- Opening Delimiter -

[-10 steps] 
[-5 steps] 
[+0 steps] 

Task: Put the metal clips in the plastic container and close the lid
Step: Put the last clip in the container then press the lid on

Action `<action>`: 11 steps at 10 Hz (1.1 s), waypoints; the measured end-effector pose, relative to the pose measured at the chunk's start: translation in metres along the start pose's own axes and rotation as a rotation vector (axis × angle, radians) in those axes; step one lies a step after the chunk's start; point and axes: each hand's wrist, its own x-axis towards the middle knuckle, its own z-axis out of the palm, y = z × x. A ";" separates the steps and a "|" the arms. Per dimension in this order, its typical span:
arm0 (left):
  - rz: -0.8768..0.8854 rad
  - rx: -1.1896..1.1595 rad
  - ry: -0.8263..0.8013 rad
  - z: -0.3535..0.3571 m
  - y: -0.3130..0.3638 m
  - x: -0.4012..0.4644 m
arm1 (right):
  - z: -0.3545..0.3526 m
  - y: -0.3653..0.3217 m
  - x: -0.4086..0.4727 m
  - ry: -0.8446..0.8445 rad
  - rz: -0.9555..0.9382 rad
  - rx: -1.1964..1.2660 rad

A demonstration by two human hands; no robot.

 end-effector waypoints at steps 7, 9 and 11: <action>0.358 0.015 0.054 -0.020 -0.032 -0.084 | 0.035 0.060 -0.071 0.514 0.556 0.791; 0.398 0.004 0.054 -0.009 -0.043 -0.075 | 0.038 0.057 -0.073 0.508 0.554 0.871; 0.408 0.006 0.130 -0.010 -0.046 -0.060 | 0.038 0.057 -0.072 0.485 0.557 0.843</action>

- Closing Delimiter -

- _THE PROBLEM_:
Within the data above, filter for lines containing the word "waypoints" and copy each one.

- _ANSWER FOR THE TASK_:
Action `<action>`: 11 steps at 10 Hz (1.1 s), waypoints; the measured end-effector pose, relative to the pose measured at the chunk's start: translation in metres along the start pose's own axes and rotation as a rotation vector (axis × angle, radians) in those axes; step one lies a step after the chunk's start; point and axes: each hand's wrist, its own x-axis towards the middle knuckle, its own z-axis out of the palm, y = z × x. A ";" separates the steps and a "|" the arms. Per dimension in this order, its typical span:
 end-effector waypoints at steps 7, 9 and 11: <action>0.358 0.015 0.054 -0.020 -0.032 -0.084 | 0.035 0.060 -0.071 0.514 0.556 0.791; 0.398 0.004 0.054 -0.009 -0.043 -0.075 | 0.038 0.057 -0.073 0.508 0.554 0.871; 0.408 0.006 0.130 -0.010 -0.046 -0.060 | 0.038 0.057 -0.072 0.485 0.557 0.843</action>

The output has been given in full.